All the same, Poland’s own experimental performance scene has moved so far beyond the classic avant-gardism that Ameryka wears on its sleeve—today’s East European audiences are accustomed to excessive levels of shock and license, in terms of both form and content—that Keystone’s show, despite its emotional richness and intellectual rigor, might look tame there. On one thing, though, audiences everywhere will agree: Keystone’s actors, without exception, are masters of the Polish accent, and of a variety of American accents as well.

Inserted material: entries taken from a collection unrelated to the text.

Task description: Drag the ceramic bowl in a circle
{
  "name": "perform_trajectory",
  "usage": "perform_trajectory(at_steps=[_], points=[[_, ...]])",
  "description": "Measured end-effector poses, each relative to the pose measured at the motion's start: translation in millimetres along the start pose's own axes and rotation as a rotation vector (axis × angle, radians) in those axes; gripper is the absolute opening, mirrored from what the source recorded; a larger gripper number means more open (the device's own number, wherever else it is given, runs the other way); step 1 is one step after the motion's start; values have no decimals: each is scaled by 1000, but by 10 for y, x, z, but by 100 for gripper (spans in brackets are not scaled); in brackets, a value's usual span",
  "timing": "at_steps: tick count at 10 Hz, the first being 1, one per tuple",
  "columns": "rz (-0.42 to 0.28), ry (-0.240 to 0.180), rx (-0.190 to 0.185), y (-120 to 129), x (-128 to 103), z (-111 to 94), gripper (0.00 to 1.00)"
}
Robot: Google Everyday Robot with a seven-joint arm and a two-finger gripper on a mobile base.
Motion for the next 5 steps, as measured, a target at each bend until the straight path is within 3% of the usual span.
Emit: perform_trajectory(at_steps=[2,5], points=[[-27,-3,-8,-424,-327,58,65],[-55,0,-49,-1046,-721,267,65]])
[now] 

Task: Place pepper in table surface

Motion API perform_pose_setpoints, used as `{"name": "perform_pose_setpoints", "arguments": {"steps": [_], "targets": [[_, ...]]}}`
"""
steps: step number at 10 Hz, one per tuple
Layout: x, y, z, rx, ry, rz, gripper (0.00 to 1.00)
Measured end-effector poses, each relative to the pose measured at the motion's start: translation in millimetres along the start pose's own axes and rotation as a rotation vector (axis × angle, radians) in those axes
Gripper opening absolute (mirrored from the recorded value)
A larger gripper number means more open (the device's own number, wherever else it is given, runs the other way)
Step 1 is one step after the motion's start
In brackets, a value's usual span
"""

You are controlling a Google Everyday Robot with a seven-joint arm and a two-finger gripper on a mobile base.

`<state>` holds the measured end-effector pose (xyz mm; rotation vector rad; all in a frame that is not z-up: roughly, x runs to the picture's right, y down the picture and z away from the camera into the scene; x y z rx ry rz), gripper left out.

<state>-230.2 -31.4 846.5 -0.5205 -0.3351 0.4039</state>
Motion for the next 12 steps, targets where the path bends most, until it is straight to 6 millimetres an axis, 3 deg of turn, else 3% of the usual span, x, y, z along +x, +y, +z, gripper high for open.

That includes a Gary Cooper cowboy drawl that would no doubt remind Lech Wałęsa of the debt he owes to the American film industry—and the politicians who follow in his footsteps of their intimate connections to the American experiment. “The world is one small place,” a character in Ameryka notes in passing, “and all of us are strangely woven together.”
Jim O’Quinn, the founding editor of this magazine, lives and works in New Orleans.